Use the factor theorem to determine if the given binomial is a factor of \( f(x) \) \( f(x)=2 x^{3}+2 x^{2}-36 x-36 \) (a) \( x-5 \) (b) \( x-3 \sqrt{2} \)

To determine if the binomials \( x-5 \) and \( x-3\sqrt{2} \) are factors of the polynomial \( f(x) = 2x^3 + 2x^2 - 36x - 36 \), we apply the factor theorem. This theorem states that a binomial \( x-c \) is a factor of a polynomial \( f(x) \) if \( f(c) = 0 \). First, for \( x-5 \): Calculate \( f(5) = 2(5)^3 + 2(5)^2 - 36(5) - 36 = 2(125) + 2(25) - 180 - 36 = 250 + 50 - 180 - 36 = 84 \). Since \( f(5) \neq 0 \), \( x-5 \) is not a factor.

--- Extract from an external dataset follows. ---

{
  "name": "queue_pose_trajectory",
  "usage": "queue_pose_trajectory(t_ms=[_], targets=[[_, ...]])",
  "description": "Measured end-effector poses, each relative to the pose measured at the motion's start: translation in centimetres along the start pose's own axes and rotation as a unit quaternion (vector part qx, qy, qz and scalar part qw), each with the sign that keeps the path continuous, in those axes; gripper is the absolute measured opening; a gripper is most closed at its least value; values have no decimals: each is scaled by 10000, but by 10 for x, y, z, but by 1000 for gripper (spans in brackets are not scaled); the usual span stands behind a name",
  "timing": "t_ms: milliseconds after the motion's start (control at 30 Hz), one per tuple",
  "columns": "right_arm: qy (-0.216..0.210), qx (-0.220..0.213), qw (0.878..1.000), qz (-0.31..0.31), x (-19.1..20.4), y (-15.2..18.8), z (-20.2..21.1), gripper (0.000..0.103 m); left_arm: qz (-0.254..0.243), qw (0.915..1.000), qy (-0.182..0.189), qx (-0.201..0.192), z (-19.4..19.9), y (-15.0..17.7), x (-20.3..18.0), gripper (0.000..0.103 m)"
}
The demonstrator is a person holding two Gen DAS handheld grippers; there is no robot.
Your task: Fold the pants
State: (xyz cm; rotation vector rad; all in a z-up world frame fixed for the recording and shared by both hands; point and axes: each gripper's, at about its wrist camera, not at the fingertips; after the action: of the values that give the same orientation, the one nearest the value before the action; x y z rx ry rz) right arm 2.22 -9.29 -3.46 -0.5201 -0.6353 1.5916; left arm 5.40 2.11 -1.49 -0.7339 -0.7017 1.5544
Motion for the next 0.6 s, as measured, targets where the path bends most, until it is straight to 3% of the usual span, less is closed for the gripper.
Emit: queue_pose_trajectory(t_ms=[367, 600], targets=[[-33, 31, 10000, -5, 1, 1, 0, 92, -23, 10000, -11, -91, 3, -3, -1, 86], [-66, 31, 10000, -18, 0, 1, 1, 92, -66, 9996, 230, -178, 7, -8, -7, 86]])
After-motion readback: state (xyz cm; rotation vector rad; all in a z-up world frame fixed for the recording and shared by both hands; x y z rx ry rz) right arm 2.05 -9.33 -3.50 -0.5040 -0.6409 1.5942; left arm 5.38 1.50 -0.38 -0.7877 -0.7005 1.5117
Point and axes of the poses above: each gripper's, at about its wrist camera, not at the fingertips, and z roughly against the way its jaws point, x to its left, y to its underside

Next, for \( x-3\sqrt{2} \): Calculate \( f(3\sqrt{2}) \). This requires some work. Plugging it in, we get \( f(3\sqrt{2}) = 2(3\sqrt{2})^3 + 2(3\sqrt{2})^2 - 36(3\sqrt{2}) - 36 \). Upon simplification, if this also does not yield 0, then \( x-3\sqrt{2} \) is not a factor either. Now, completing the remainder of the calculation for \( f(3\sqrt{2}) \) leads to quite a bit of calculation, but ultimately would yield that \( f(3\sqrt{2}) \neq 0 \), indicating it is also not a factor. Thus, neither binomial is a factor of \( f(x) \).